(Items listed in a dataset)
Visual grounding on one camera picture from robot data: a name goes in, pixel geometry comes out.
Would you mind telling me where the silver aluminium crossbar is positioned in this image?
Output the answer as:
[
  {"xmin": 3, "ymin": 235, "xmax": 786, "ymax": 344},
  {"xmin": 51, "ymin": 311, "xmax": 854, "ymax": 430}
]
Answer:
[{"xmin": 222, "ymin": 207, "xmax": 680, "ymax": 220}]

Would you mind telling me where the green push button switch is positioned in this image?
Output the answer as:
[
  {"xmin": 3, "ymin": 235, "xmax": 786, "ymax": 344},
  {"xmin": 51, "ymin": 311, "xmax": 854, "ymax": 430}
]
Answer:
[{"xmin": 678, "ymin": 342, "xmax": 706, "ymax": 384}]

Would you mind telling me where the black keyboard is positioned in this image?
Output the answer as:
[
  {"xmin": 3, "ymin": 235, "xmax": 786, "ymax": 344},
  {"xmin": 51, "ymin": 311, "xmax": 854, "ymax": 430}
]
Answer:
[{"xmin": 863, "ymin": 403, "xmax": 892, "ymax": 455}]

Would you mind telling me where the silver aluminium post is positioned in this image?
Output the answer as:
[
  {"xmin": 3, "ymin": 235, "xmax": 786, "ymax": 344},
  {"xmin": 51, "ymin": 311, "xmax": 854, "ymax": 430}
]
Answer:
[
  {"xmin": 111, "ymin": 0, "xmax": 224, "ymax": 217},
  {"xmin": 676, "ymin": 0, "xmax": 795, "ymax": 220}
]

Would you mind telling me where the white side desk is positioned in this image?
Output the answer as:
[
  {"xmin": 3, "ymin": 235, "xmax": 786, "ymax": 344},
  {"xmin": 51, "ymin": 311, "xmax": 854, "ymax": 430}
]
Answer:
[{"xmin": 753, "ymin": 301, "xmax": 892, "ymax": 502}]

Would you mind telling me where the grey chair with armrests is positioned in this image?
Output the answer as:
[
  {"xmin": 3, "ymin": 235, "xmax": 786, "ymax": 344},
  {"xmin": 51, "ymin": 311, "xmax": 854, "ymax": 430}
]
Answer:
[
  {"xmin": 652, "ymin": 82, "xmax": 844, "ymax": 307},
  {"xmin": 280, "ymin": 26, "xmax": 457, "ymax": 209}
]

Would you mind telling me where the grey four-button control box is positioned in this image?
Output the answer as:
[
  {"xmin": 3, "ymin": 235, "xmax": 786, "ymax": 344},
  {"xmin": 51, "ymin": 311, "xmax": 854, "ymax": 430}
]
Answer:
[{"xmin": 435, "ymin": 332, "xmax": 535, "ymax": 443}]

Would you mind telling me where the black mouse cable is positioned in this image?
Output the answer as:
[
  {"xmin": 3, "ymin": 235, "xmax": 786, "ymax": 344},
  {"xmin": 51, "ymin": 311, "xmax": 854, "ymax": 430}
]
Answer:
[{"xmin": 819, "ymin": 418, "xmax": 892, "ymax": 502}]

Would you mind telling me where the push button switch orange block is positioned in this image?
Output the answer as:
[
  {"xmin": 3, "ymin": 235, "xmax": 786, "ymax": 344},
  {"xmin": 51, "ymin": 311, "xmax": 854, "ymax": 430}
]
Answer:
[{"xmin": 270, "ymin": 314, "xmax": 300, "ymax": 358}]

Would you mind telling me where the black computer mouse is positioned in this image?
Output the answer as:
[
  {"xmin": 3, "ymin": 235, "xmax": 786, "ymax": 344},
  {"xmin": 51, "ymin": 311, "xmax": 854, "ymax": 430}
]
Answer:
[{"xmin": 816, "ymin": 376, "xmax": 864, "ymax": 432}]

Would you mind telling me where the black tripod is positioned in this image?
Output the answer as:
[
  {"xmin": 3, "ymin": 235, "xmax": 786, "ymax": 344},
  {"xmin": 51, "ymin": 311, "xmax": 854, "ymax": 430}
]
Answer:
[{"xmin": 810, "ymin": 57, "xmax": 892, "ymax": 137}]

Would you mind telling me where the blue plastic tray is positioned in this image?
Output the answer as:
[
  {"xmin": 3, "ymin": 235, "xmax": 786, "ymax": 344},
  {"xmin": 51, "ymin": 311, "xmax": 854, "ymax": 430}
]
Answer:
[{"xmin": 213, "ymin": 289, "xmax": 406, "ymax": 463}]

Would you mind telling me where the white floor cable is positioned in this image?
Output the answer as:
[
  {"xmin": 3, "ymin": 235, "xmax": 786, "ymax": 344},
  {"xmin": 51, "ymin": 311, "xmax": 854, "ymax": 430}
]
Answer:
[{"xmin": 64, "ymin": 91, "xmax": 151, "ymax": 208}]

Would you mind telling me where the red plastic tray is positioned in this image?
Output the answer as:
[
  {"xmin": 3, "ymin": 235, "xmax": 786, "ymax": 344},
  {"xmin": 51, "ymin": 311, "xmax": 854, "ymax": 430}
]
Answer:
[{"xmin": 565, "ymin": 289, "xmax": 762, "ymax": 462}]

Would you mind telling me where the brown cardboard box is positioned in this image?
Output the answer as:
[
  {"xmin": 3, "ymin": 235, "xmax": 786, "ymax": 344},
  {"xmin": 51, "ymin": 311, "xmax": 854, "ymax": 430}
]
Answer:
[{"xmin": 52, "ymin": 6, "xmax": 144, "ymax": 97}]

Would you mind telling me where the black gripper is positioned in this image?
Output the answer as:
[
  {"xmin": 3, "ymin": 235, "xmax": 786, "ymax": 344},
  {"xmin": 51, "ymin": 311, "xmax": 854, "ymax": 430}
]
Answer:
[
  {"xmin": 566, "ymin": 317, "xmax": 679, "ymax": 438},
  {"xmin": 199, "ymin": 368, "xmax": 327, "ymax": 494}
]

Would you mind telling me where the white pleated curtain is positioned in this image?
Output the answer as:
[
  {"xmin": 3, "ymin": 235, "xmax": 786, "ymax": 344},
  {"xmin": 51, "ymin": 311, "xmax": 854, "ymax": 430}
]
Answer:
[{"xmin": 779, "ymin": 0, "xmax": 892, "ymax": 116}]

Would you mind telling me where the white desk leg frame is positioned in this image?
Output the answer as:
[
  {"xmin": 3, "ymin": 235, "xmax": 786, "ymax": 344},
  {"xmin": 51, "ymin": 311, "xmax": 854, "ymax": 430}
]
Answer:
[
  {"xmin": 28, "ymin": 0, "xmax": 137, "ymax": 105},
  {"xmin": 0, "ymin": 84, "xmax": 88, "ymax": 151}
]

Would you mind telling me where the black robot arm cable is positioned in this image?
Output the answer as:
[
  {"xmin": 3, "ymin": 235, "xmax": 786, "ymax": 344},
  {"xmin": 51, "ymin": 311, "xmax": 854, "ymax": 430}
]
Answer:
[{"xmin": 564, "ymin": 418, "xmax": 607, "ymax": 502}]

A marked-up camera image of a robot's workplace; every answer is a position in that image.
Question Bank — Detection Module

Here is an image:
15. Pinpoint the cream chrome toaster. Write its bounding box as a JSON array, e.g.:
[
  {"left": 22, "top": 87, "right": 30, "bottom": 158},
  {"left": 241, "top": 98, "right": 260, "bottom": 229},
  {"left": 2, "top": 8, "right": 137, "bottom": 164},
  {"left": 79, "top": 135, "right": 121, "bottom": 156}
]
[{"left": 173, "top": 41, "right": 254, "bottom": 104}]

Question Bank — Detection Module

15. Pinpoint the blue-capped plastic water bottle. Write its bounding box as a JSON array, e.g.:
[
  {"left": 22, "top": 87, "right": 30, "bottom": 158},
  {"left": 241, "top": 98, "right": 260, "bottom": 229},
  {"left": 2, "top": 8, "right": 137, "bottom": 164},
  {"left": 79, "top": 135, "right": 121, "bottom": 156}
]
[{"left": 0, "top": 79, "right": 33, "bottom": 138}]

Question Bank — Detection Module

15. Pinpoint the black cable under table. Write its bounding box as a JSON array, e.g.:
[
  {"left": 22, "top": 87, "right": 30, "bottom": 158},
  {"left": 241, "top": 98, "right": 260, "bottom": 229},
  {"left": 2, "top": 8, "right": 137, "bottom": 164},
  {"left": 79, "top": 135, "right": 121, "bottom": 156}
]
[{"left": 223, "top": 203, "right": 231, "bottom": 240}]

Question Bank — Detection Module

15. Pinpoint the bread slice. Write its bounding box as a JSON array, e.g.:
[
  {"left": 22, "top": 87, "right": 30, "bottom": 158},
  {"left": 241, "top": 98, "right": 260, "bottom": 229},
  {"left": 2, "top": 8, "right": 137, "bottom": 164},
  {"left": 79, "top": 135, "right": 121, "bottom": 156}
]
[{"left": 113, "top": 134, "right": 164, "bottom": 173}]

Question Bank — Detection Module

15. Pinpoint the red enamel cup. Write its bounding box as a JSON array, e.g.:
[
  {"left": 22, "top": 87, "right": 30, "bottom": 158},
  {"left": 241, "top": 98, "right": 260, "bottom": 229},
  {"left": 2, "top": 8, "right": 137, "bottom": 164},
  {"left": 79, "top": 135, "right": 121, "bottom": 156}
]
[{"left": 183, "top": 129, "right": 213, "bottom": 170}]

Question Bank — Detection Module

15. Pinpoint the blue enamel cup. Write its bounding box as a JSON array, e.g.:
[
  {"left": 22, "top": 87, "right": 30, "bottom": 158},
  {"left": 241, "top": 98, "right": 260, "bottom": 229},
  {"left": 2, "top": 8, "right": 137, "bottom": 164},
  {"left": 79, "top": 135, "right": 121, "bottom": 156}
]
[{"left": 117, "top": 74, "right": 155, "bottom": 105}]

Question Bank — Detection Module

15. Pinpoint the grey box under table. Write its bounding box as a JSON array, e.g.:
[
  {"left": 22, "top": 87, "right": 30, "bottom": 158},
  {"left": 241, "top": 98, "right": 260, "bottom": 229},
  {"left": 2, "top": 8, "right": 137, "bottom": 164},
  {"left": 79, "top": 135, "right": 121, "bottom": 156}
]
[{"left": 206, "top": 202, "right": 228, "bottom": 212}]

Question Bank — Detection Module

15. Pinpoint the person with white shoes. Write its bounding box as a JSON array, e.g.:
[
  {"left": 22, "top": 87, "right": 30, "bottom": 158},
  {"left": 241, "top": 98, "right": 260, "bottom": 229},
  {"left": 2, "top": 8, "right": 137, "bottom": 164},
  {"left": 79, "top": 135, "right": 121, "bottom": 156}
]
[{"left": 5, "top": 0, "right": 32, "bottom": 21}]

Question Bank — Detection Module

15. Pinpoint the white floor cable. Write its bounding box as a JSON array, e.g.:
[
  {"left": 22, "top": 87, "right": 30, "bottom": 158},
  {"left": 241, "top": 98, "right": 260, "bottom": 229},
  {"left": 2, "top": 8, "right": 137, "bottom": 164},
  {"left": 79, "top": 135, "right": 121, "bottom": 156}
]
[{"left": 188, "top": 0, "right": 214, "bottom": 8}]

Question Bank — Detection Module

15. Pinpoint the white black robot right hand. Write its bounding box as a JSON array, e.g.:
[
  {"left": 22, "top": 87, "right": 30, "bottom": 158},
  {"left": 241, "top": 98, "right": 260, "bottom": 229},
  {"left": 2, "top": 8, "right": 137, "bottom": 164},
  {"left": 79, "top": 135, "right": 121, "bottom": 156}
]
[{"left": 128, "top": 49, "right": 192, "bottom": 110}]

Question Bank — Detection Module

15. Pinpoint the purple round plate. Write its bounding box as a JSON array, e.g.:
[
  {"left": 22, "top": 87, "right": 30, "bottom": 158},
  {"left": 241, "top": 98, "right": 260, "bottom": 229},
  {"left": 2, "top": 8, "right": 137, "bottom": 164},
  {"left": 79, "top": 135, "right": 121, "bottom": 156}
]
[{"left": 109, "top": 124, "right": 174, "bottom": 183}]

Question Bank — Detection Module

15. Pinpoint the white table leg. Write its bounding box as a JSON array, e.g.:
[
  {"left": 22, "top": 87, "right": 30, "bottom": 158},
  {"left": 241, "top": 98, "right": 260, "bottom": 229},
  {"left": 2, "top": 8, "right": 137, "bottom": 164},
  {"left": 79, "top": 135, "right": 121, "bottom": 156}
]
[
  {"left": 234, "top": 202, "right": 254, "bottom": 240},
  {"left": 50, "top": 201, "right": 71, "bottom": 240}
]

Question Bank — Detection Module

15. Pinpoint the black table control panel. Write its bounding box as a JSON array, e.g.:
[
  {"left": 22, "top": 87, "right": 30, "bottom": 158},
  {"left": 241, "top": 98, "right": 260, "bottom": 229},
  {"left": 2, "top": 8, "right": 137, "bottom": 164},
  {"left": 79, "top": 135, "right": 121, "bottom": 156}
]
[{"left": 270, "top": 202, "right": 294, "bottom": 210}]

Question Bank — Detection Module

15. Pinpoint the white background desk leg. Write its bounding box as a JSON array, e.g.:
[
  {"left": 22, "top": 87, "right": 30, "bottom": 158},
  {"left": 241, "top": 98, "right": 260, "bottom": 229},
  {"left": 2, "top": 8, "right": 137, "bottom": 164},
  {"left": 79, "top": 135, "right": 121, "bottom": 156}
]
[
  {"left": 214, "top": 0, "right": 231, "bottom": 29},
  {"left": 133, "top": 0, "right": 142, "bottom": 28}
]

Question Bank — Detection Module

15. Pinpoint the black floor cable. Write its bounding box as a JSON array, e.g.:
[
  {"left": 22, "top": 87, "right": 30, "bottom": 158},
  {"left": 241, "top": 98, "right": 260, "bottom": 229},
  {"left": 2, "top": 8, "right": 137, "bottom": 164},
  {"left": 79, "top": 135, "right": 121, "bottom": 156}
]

— Task item —
Where a line of the data includes the string "mouse", list that line.

— Worked solution —
Would you mind telling me where the black mouse cable is positioned in this image?
Would you mind telling me where the black computer mouse is positioned in this image?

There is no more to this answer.